[Exercise brief]
All of the entries, apart from their pictures, are to be copied verbatim.

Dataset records

──────

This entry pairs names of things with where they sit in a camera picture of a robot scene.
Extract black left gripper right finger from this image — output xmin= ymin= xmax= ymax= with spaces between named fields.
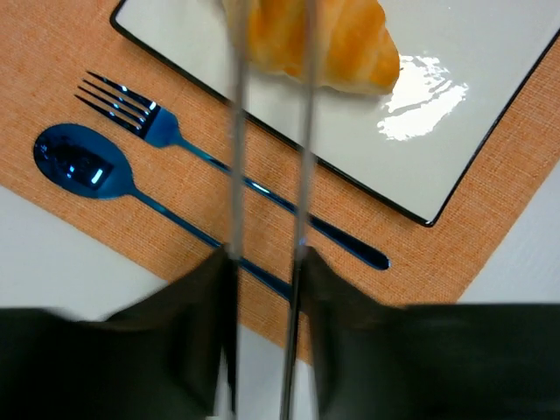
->
xmin=300 ymin=248 xmax=559 ymax=419

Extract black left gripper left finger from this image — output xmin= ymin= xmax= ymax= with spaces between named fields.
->
xmin=1 ymin=248 xmax=238 ymax=419

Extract orange placemat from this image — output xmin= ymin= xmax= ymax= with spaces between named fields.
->
xmin=0 ymin=0 xmax=560 ymax=364

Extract blue spoon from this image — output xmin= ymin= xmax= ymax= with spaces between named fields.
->
xmin=32 ymin=122 xmax=293 ymax=303

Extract white square plate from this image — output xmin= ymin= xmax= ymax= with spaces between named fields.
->
xmin=110 ymin=0 xmax=559 ymax=226

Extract long croissant bread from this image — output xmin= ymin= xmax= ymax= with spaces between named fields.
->
xmin=246 ymin=0 xmax=400 ymax=95

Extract blue fork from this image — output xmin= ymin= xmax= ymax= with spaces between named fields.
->
xmin=77 ymin=71 xmax=390 ymax=270

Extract metal tongs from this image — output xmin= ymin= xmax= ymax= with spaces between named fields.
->
xmin=229 ymin=1 xmax=319 ymax=420

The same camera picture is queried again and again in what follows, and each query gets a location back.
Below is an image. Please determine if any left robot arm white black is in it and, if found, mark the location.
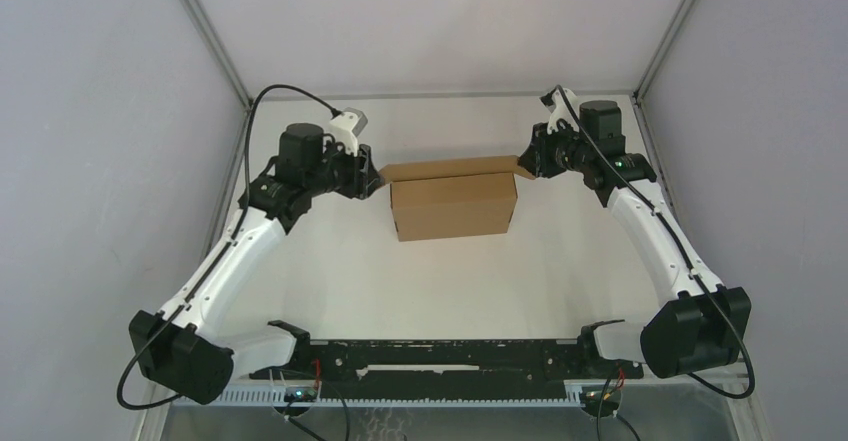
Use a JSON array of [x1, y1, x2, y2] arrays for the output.
[[129, 112, 384, 405]]

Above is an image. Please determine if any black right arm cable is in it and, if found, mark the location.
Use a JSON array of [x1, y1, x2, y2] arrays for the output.
[[553, 84, 757, 401]]

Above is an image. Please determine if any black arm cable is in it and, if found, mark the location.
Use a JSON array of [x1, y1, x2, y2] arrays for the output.
[[116, 84, 346, 411], [553, 84, 757, 401]]

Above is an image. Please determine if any white toothed cable duct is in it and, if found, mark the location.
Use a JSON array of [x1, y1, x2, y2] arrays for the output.
[[208, 385, 584, 408]]

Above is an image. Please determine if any brown cardboard box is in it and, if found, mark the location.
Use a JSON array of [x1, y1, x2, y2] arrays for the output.
[[380, 155, 536, 242]]

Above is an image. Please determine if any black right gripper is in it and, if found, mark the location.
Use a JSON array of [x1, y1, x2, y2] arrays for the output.
[[516, 117, 592, 179]]

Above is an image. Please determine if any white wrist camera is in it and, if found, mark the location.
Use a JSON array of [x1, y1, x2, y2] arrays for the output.
[[540, 85, 580, 134], [329, 108, 368, 145]]

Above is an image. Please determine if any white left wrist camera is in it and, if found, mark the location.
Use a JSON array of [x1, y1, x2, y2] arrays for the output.
[[329, 108, 368, 145]]

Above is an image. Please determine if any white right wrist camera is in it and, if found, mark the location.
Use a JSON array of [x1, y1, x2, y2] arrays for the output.
[[540, 85, 580, 134]]

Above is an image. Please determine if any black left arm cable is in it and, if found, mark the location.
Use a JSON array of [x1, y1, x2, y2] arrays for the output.
[[116, 84, 346, 411]]

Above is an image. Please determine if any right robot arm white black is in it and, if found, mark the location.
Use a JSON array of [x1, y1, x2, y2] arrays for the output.
[[518, 89, 752, 378]]

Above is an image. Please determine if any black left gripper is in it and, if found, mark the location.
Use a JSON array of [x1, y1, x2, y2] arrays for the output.
[[306, 136, 385, 201]]

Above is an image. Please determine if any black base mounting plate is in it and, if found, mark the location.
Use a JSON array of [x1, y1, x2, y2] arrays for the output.
[[249, 339, 645, 399]]

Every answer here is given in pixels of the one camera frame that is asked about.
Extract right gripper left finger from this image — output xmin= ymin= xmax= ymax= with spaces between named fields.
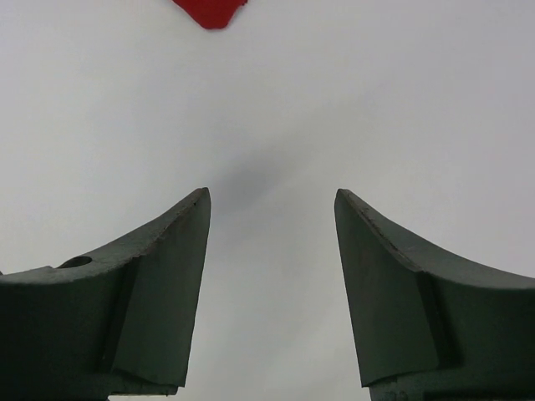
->
xmin=1 ymin=188 xmax=211 ymax=400

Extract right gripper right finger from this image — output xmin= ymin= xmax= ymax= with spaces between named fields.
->
xmin=334 ymin=189 xmax=534 ymax=400

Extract dark red t-shirt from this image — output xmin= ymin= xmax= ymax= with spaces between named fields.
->
xmin=172 ymin=0 xmax=248 ymax=30

──────

[Task answer]
This entry pairs names of things with where they sit in a camera picture of a robot scene.
Extract black left gripper right finger from this image — output xmin= ymin= xmax= ymax= with spaces between named fields.
->
xmin=300 ymin=248 xmax=559 ymax=419

Extract black left gripper left finger from this image — output xmin= ymin= xmax= ymax= with spaces between named fields.
->
xmin=1 ymin=248 xmax=238 ymax=419

Extract orange placemat from this image — output xmin= ymin= xmax= ymax= with spaces between named fields.
->
xmin=0 ymin=0 xmax=560 ymax=364

Extract blue spoon from this image — output xmin= ymin= xmax= ymax= with spaces between named fields.
->
xmin=32 ymin=122 xmax=293 ymax=303

Extract white square plate from this image — output xmin= ymin= xmax= ymax= with spaces between named fields.
->
xmin=110 ymin=0 xmax=559 ymax=226

Extract long croissant bread from this image — output xmin= ymin= xmax= ymax= with spaces between named fields.
->
xmin=246 ymin=0 xmax=400 ymax=95

Extract blue fork from this image — output xmin= ymin= xmax= ymax= with spaces between named fields.
->
xmin=77 ymin=71 xmax=390 ymax=270

Extract metal tongs from this image — output xmin= ymin= xmax= ymax= with spaces between named fields.
->
xmin=229 ymin=1 xmax=319 ymax=420

The same camera picture is queried again and again in what follows, and each query gets a location back.
Below is an image. Please determine if any left robot arm white black is in it and, if found, mark the location.
Use a JSON array of [x1, y1, x2, y2] arrays for the output.
[[129, 112, 384, 405]]

Above is an image. Please determine if any black right arm cable is in it and, if found, mark the location.
Use a JSON array of [x1, y1, x2, y2] arrays for the output.
[[553, 84, 757, 401]]

Above is an image. Please determine if any black arm cable is in it and, if found, mark the location.
Use a JSON array of [x1, y1, x2, y2] arrays for the output.
[[116, 84, 346, 411], [553, 84, 757, 401]]

Above is an image. Please determine if any white toothed cable duct is in it and, if found, mark the location.
Use a JSON array of [x1, y1, x2, y2] arrays for the output.
[[208, 385, 584, 408]]

Above is an image. Please determine if any brown cardboard box is in it and, if found, mark the location.
Use a JSON array of [x1, y1, x2, y2] arrays for the output.
[[380, 155, 536, 242]]

Above is an image. Please determine if any black right gripper is in it and, if found, mark the location.
Use a JSON array of [x1, y1, x2, y2] arrays for the output.
[[516, 117, 592, 179]]

Above is an image. Please determine if any white wrist camera is in it and, if found, mark the location.
Use a JSON array of [x1, y1, x2, y2] arrays for the output.
[[540, 85, 580, 134], [329, 108, 368, 145]]

Above is an image. Please determine if any white left wrist camera is in it and, if found, mark the location.
Use a JSON array of [x1, y1, x2, y2] arrays for the output.
[[329, 108, 368, 145]]

Above is an image. Please determine if any white right wrist camera is in it and, if found, mark the location.
Use a JSON array of [x1, y1, x2, y2] arrays for the output.
[[540, 85, 580, 134]]

Above is an image. Please determine if any black left arm cable is in it and, if found, mark the location.
Use a JSON array of [x1, y1, x2, y2] arrays for the output.
[[116, 84, 346, 411]]

Above is an image. Please determine if any right robot arm white black is in it and, if found, mark the location.
Use a JSON array of [x1, y1, x2, y2] arrays for the output.
[[518, 89, 752, 378]]

Above is an image. Please determine if any black left gripper is in it and, if found, mark the location.
Use a JSON array of [x1, y1, x2, y2] arrays for the output.
[[306, 136, 385, 201]]

Above is an image. Please determine if any black base mounting plate is in it and, if found, mark the location.
Use a JSON array of [x1, y1, x2, y2] arrays for the output.
[[249, 339, 645, 399]]

Every answer here is given in pixels of the one camera frame that is asked about.
Extract right gripper left finger from this image — output xmin= ymin= xmax= ymax= with spaces between named fields.
->
xmin=1 ymin=188 xmax=211 ymax=400

Extract right gripper right finger from this image — output xmin= ymin= xmax= ymax= with spaces between named fields.
->
xmin=334 ymin=189 xmax=534 ymax=400

Extract dark red t-shirt from this image — output xmin= ymin= xmax= ymax= with spaces between named fields.
->
xmin=172 ymin=0 xmax=248 ymax=30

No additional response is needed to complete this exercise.